I experienced a lot of funerals as a kid. I can't put a number on it, but I remember going to quite a few. My parents weren't old, but they had me in their mid-thirties and they had some family members that were on the older side and it just seemed like people were always dying. My paternal grandfather died before I was born and then my step-grandfather died when I was like six. Great grandparents went as an adolescent and grandparents were gone in my teens, with my last one passing in my early twenties. Then I was exposed to tragedies like a middle school nurse dying in a car wreck, a friend in high school committing suicide, a friend in my late twenties committing suicide... I think that the way I learned to handle it was by just reminding myself that death was part of life and never thinking about the people again.
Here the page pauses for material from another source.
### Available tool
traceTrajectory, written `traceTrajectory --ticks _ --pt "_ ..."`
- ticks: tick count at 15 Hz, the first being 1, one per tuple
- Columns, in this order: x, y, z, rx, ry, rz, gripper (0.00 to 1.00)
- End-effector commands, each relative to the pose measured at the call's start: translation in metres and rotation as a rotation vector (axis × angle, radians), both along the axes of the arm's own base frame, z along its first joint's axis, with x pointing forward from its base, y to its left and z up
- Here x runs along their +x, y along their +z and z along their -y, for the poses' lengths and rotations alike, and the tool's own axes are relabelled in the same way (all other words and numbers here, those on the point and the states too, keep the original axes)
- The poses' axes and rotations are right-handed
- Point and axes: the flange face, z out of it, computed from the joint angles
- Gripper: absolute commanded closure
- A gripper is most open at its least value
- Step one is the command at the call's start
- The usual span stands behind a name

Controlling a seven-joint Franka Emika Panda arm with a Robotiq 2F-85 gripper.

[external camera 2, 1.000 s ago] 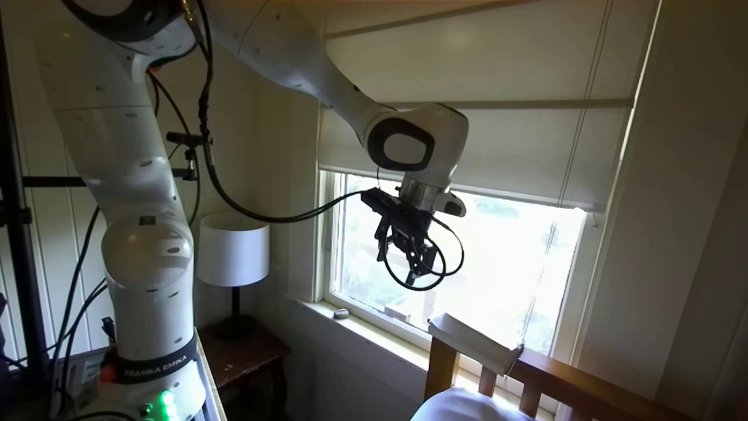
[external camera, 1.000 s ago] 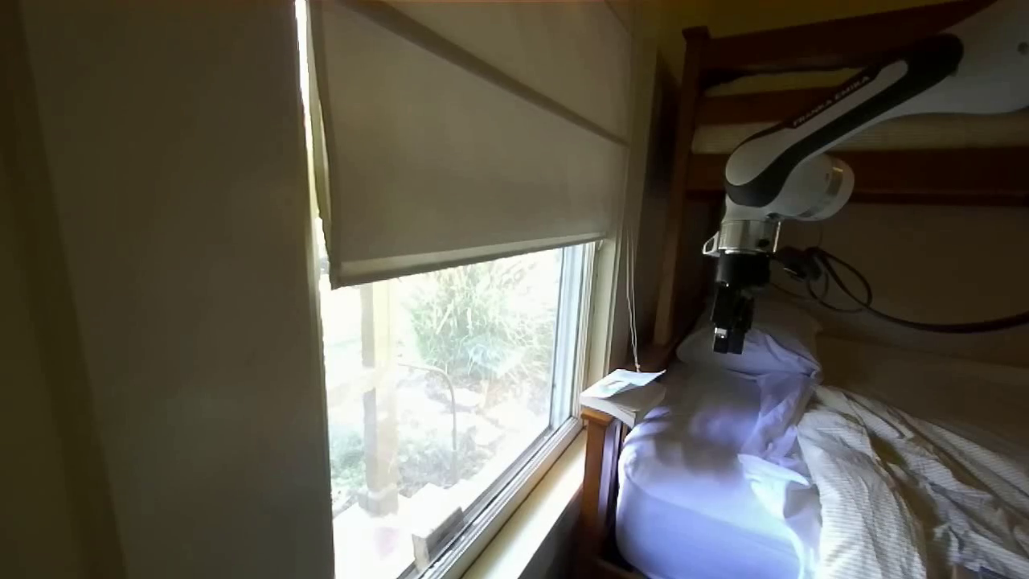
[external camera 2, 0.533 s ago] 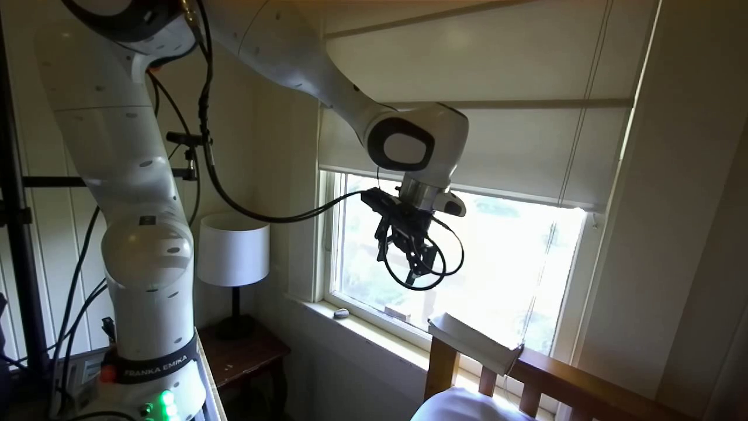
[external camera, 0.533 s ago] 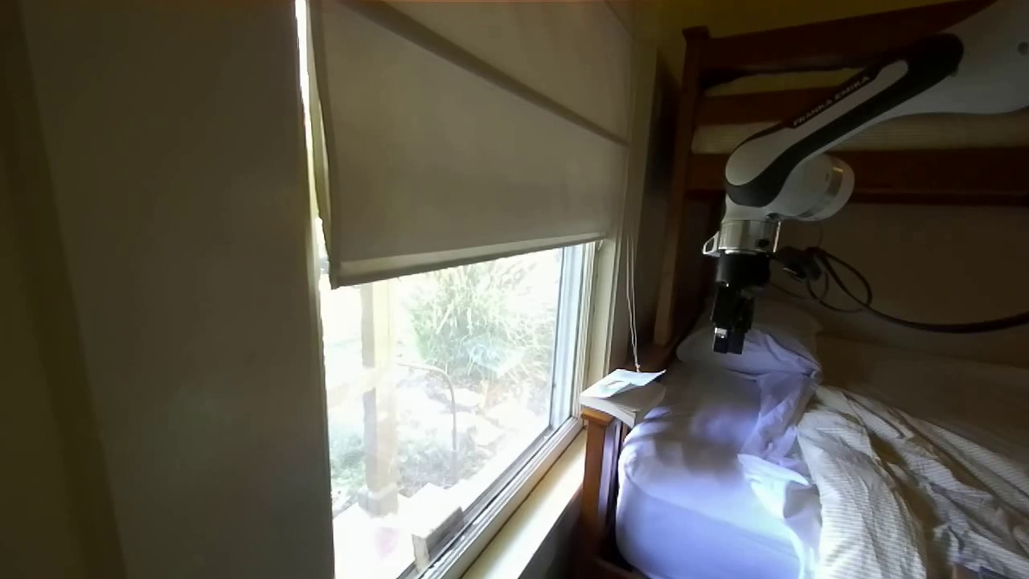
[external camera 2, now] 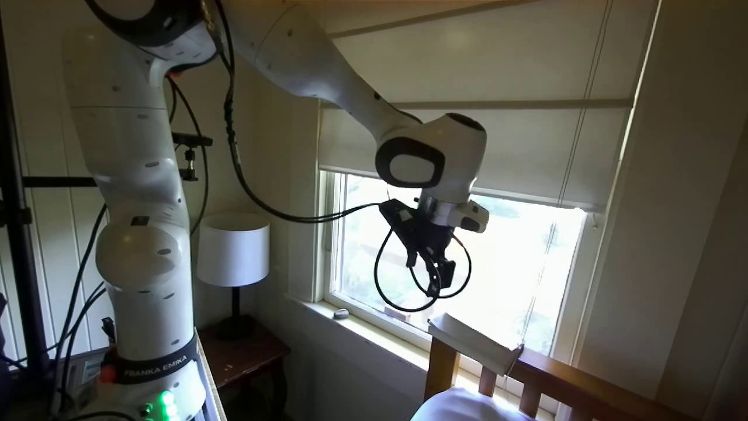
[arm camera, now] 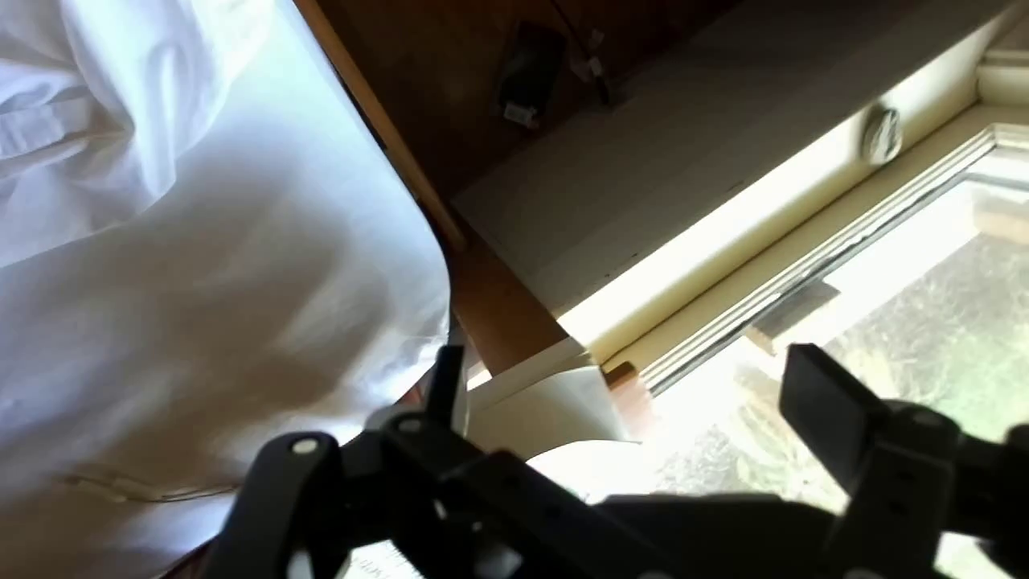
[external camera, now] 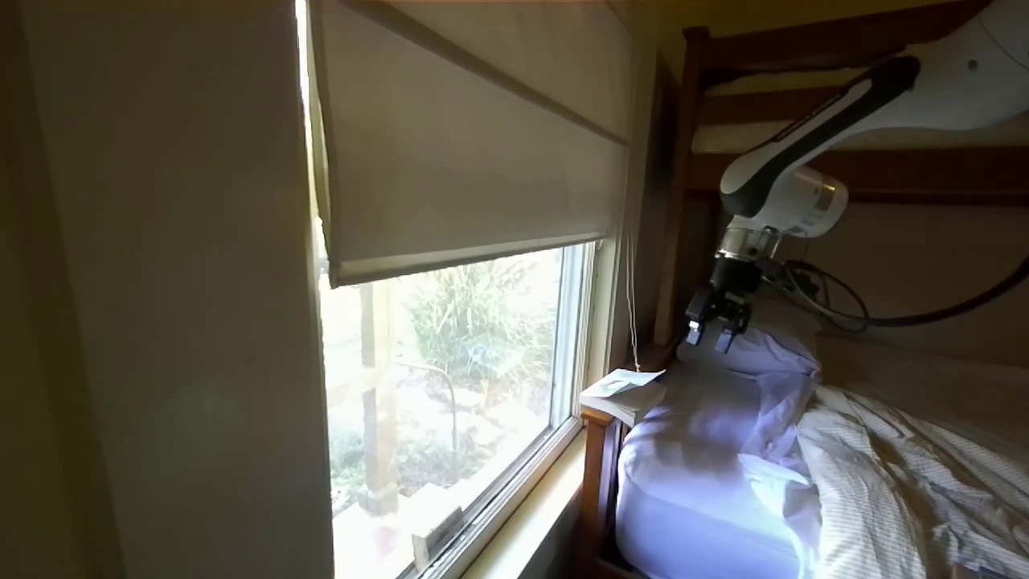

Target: Pick up the book

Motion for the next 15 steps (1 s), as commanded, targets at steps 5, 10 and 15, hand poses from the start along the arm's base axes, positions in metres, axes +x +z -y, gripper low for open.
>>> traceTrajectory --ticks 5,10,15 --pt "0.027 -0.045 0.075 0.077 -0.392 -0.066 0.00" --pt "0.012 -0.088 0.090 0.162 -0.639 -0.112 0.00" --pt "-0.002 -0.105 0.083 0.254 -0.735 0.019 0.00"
Sounds easy, right? Of course it's not possible, we know this. Some are easier to forget than others. Some you never forget. Some remain burned into your memories and haunt you at the most inopportune times. Then comes the big death- the death of a parent. I have not experienced the death of a child, and I hope never to have to. I have a friend that I have recently seen experience this and I can't even fathom her pain. But in my case, I finally experienced the death of a parent. One of my best friends lost both of her parents at a young age and she was very close to them. I went to the funerals and I have seen how hard it has been on her. But I didn't think it would be like that for me because I didn't have that kind of relationship with my parent.
But then when my dad started to get sick, one of my therapists worried because she said that people with borderline personality disorder experience loss differently if we have unresolved trauma. She told my husband that I was going to take it hard. I told myself that she didn't know me as well as she thought because I would accept it like I did every other death in my life. Okay, so maybe I was wrong, and maybe she was right. My sister-in-law once told me that I should have a "come to Jesus" moment with my dad and tell him how I felt about how I was raised. I disagreed. I thought it would put an undue strain on our already strained relationship. Why say unkind things to each other when we clearly are two different people who think completely different things? Those would leave memories that could never be taken back. She said if he died having never unburdened myself I'd regret it. I'm glad I didn't listen to her. Like I thought, I would never have wanted my dad to have died knowing that I felt the way that I did. Instead, the last memory I want him to have of me is the text I sent him telling him that I loved him.
What will I have? Grief. But just like with all those funerals I went to as a child, I'm trying to tell myself that death is a part of life. But then it raises questions about my own mortality that I don't want to think about. And that's a topic for a whole 'nother blog- or therapy session.